ABOUT THIS EXERCISE:
The string "white" appears in some lines of the data. Report how many, with no other words.

GIVEN RECORDS:

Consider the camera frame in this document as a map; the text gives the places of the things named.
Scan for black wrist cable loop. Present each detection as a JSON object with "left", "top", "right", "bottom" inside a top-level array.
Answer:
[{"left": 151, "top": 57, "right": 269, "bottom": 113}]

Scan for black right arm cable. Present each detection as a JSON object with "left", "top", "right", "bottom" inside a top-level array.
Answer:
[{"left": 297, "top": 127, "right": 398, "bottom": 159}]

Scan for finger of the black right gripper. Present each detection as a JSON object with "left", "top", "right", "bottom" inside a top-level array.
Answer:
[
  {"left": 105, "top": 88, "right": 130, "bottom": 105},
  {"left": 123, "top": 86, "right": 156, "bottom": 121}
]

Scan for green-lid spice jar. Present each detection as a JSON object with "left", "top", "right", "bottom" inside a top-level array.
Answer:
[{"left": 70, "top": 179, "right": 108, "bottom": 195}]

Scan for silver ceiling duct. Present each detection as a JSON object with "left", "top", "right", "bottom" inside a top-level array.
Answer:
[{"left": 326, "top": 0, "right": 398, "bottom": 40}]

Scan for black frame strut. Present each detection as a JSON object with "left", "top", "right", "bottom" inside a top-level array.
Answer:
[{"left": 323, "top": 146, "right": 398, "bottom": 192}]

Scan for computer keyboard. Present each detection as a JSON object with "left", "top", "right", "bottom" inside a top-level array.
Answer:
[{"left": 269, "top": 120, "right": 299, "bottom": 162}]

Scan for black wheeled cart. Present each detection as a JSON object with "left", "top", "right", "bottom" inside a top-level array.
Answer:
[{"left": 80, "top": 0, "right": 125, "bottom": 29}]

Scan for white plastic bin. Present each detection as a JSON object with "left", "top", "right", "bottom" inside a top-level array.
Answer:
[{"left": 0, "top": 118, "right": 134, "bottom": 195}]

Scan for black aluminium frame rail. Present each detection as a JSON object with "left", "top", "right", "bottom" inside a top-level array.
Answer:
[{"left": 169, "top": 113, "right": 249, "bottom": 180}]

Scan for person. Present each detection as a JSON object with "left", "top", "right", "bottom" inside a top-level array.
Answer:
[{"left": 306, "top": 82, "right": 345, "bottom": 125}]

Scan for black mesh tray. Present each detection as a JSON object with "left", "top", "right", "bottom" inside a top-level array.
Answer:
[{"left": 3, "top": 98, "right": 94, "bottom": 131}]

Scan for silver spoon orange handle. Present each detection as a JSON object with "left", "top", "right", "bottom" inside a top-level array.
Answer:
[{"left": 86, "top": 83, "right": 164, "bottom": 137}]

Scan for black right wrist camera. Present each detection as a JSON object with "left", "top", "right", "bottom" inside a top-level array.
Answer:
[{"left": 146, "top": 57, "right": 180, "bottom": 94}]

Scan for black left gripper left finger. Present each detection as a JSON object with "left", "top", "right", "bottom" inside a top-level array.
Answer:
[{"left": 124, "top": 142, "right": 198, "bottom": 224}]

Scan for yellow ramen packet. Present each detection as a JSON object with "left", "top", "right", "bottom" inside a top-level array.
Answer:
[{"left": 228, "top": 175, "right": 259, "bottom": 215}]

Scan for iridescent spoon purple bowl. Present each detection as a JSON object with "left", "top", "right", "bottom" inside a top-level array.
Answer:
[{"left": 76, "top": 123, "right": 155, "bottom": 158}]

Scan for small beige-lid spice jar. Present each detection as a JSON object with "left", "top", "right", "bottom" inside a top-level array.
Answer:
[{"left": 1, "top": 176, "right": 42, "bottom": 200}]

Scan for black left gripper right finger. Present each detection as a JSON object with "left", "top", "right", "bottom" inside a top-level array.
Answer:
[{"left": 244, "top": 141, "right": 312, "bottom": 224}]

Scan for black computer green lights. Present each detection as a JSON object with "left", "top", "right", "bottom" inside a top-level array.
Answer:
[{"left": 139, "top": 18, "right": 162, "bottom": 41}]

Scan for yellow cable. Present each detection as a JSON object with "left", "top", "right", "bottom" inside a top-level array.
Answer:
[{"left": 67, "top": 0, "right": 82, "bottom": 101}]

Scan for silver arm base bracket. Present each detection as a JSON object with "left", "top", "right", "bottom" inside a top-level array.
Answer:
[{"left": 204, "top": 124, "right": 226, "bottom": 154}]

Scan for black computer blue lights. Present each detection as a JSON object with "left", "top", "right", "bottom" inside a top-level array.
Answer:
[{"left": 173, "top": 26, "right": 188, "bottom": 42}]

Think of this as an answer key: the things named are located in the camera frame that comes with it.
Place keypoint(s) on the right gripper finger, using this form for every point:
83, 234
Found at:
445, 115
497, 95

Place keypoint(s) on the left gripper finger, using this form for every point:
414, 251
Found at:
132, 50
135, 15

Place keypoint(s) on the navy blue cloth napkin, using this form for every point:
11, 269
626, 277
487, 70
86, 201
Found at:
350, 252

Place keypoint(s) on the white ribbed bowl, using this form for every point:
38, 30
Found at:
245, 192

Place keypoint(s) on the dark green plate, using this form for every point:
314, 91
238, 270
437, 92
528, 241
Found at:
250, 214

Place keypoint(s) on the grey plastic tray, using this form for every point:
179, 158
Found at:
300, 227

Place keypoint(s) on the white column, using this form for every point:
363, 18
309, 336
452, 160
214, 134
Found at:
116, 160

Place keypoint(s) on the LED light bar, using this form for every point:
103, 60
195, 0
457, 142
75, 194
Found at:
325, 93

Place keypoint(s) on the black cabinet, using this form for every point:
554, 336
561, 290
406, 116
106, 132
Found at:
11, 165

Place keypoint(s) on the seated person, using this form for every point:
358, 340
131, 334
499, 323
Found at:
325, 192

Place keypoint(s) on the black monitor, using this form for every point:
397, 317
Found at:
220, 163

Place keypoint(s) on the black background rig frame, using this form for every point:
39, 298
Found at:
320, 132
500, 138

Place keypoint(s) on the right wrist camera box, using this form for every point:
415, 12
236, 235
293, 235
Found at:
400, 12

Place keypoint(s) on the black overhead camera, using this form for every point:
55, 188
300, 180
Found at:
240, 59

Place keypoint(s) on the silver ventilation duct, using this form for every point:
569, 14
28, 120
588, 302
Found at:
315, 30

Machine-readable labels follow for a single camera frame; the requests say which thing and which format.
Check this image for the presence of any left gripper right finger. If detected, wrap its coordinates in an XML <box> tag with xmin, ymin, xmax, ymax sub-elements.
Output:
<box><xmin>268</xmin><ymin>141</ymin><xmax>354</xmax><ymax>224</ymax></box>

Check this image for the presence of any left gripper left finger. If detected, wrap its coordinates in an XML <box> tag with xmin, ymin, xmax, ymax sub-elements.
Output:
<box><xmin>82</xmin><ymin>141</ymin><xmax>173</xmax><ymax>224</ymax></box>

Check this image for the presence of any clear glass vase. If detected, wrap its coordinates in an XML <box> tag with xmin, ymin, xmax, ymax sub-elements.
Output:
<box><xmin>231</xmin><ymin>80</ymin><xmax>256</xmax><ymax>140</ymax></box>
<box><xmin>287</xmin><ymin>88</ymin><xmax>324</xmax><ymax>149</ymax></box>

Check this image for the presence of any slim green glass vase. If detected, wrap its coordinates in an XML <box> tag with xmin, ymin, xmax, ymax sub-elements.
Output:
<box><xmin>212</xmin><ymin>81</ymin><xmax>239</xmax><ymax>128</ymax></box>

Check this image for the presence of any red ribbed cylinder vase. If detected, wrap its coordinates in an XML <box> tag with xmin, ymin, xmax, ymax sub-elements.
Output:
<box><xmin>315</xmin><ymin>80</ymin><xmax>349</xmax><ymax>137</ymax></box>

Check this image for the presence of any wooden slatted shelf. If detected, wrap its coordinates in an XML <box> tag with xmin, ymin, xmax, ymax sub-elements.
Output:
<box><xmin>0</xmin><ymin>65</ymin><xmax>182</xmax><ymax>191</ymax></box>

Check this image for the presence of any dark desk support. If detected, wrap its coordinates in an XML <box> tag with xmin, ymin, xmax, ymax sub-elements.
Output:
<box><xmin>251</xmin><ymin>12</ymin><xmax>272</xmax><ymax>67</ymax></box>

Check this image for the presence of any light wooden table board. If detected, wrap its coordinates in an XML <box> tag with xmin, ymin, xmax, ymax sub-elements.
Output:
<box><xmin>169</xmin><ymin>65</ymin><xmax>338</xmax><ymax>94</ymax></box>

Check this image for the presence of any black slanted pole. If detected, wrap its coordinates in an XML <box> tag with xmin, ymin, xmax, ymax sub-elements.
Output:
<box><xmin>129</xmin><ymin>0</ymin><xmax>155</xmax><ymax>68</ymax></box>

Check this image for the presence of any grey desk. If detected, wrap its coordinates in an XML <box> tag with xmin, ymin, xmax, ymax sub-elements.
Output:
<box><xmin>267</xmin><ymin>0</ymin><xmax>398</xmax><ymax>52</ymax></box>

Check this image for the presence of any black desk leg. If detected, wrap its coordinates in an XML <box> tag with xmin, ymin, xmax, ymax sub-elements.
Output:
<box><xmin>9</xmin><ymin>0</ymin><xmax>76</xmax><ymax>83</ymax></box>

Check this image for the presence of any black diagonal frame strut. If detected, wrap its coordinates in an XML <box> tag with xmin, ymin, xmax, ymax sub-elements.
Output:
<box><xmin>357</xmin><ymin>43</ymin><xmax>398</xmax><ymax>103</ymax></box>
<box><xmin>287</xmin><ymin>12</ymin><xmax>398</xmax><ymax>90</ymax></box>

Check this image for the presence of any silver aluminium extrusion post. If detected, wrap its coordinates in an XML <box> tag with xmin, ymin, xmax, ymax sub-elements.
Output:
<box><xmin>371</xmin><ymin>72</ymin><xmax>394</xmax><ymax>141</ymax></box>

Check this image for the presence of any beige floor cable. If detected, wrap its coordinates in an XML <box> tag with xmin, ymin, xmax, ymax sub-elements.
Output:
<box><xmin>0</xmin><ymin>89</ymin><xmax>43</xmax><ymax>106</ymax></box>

WRITTEN RESPONSE:
3